There's terminology. What I need, says Google, is a blazer. Quelle horreur! Brass buttons, smooth navy material, a fake coat-of-arms on the breast pocket. I hate blazers. But jackets are now called blazers. Live with it.

Then there's size. Three too-small blazers acquired online have already been returned. It seems 48R is not an implied chest measurement it's merely a numerical grade, as with women's stuff. ("I really need a 14 but I can squeeze into a 12.") The hell with online.

Symonds in Hereford is a men's outfitter. A sixtyish man, showing an inch of cuff, welcomes me. Gets the size right, offers me an almost black tweed. Too dark, too dull. "Oh no, it's a green mix." Out on the street I see he's right. "It's what you wear with it that counts," he adds.

And what about the red satin lining? My dear! The price is enormous but there's a sale on and it's down 40%. With the "savings" I buy light blue trousers to which Symonds will attach buttons for my braces. VR, who's paying, purrs with approval. Online? Mainly for midgets who are into leather.

Note the curve of the lips. A perfect croquet hoop.

WIP Secondhand (née Hand Signals) (Over the 20,000-word barrier)
Francine stood up. “I’m fascinated but you’ll have to talk while we prep.”

As they put on their blues Chinelo said, “I envy you your hair. I’ve read references to corn-silk but never seen it. It floats and flops, virtually a blonde hologram. And when you put on your cap it’s entirely contained. Unlike this wiry black hedge of mine that cannot, just cannot be controlled.”

Sunday, 4 August 2013

Hey, think of the alternative...

In a matter of days I'll be 78. Assuming I make it I'll have breathed in and breathed out 819,935,000 times. Time enough to have got the hang of breathing.

You'ld've thought.

But no. A week ago I was receiving therapeutic instruction on this very subject. No big deal. I rest my hand on my belly and breathe normally, unself-consciously, for about ten minutes. Easy peasy. Hand on hips I do some more. Then I huff a few times. Finally... but there's no point in going on because I haven't managed to do the first bit for more than seven or eight seconds. I've got L-plates when it comes to breathing.

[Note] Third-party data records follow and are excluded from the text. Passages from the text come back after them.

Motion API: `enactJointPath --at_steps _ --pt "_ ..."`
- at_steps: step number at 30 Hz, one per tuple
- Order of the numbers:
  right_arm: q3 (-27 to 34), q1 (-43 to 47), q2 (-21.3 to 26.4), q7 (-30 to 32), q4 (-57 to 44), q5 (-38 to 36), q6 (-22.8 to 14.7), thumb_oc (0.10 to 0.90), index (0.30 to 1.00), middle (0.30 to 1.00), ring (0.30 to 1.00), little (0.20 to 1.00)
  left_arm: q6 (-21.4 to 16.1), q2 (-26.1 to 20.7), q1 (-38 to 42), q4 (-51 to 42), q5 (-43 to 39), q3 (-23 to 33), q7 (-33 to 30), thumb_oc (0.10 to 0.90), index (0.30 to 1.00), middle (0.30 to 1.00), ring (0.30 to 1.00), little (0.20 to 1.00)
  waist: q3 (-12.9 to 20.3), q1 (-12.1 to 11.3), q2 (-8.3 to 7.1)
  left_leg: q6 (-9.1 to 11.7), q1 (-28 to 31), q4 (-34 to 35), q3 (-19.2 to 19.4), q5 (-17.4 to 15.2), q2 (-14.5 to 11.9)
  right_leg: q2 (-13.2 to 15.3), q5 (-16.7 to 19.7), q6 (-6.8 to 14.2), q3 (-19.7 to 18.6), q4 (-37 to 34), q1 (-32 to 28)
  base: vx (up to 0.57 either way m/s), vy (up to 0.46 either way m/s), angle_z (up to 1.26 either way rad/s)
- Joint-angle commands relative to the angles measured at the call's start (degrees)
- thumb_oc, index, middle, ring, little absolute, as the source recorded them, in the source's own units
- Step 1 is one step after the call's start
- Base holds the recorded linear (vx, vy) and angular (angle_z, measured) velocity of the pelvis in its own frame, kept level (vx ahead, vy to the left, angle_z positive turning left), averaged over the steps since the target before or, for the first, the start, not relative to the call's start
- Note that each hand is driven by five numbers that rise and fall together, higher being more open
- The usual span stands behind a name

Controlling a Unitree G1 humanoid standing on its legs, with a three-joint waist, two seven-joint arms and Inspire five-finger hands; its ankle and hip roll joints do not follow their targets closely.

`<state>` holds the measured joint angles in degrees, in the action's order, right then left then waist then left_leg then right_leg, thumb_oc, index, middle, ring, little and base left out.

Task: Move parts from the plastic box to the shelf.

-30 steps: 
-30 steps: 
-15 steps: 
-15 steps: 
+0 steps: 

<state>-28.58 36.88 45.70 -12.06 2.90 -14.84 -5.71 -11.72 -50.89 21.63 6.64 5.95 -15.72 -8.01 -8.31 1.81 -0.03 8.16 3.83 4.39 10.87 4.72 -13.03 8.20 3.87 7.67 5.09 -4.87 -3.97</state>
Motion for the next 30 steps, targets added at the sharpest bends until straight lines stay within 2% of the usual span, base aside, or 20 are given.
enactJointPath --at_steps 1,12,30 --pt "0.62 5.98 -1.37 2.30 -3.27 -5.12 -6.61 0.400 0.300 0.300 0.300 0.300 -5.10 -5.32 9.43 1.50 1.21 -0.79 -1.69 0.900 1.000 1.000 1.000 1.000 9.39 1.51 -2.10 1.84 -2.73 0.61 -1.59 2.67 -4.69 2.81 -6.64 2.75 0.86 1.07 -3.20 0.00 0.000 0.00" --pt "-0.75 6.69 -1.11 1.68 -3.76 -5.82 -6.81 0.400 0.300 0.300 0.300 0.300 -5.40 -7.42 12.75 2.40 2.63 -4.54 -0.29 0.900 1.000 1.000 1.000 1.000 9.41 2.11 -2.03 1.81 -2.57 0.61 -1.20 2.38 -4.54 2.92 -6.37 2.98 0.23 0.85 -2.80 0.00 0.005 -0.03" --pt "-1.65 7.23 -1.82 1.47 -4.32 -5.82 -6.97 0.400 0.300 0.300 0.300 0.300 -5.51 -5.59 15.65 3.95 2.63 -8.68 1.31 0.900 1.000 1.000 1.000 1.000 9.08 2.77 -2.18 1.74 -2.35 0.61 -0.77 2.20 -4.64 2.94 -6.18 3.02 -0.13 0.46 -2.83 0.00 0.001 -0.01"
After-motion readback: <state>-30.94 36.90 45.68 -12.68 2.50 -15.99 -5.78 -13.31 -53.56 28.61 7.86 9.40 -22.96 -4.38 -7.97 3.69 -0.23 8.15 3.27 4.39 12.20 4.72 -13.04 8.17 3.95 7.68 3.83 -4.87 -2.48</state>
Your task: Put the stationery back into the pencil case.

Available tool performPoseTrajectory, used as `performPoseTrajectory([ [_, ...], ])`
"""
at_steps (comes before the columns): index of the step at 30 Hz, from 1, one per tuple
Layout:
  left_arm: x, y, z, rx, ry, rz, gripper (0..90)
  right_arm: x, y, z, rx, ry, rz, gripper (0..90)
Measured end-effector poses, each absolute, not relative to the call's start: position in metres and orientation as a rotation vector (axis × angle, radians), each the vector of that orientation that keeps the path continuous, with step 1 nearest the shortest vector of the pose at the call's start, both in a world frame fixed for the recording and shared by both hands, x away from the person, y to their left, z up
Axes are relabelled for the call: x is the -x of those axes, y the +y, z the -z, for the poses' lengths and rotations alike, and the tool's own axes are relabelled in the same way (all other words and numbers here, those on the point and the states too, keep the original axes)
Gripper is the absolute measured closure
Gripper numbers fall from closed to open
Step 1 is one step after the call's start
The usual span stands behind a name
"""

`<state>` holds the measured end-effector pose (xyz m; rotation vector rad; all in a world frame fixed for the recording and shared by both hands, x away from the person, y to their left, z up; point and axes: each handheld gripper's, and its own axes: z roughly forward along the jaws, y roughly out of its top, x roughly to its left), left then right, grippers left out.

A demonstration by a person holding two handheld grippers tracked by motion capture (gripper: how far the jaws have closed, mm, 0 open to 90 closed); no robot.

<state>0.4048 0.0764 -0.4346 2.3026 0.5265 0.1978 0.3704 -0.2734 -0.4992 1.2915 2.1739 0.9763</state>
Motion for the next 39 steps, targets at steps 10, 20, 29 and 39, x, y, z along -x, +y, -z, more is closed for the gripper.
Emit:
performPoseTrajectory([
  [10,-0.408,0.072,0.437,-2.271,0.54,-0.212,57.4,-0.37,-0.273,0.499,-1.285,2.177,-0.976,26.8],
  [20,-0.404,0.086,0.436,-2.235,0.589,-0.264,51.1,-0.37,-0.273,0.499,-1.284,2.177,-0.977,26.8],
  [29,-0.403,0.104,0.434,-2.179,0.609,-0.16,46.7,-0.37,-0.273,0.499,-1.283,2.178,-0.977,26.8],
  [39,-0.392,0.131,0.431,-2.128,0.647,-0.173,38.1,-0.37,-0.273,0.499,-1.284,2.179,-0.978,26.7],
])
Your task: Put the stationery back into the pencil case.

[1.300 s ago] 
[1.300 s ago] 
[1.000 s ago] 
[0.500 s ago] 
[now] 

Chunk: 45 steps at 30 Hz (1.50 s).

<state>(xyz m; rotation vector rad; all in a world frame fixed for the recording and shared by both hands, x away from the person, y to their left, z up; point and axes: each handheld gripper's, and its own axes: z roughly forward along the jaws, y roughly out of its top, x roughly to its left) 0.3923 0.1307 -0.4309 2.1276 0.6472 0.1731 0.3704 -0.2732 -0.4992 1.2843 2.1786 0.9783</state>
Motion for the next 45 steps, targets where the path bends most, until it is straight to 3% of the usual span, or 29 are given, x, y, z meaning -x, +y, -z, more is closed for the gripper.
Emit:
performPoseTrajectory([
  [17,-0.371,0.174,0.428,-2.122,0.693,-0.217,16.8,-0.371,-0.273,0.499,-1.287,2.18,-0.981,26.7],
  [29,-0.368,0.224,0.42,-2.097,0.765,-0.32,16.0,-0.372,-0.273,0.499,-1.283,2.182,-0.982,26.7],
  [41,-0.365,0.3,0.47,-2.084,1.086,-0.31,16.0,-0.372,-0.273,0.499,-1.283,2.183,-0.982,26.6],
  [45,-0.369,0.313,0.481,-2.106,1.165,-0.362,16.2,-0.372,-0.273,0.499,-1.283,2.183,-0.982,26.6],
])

Where do you do it? Now, in front of the computer? Quick as lightning I'm playing solitaire. On the couch downstairs? I try to read the CD spines. In bed, lights out? On come the sexual fantasies. While driving? Whoops, I'm over the centreline.

But in 11 days’ time I'm seeing the therapist to check progress. There won't be any. And she'll give me that soft, critical look. Thinking: we're doing our best to comfort lungs born in Bradford. Third World lungs.

Breathing's hard. Perhaps my genes saw me as a herring (with gills) and I took the wrong evolutionary turning. Next winter I'll be coughing again, feeling my socks fighting to rise up through my airways.
 
WIP Hand signals (19,240 words done)
In the empty theatre he stuck his finger out and she looped and tied half a dozen sutures round it as he watched. Then she held out her finger. After three attempts he had already re-created the movements and after eight he was as fast as she was.

He grunted and by now Francine recognised this was his most positive form of praise.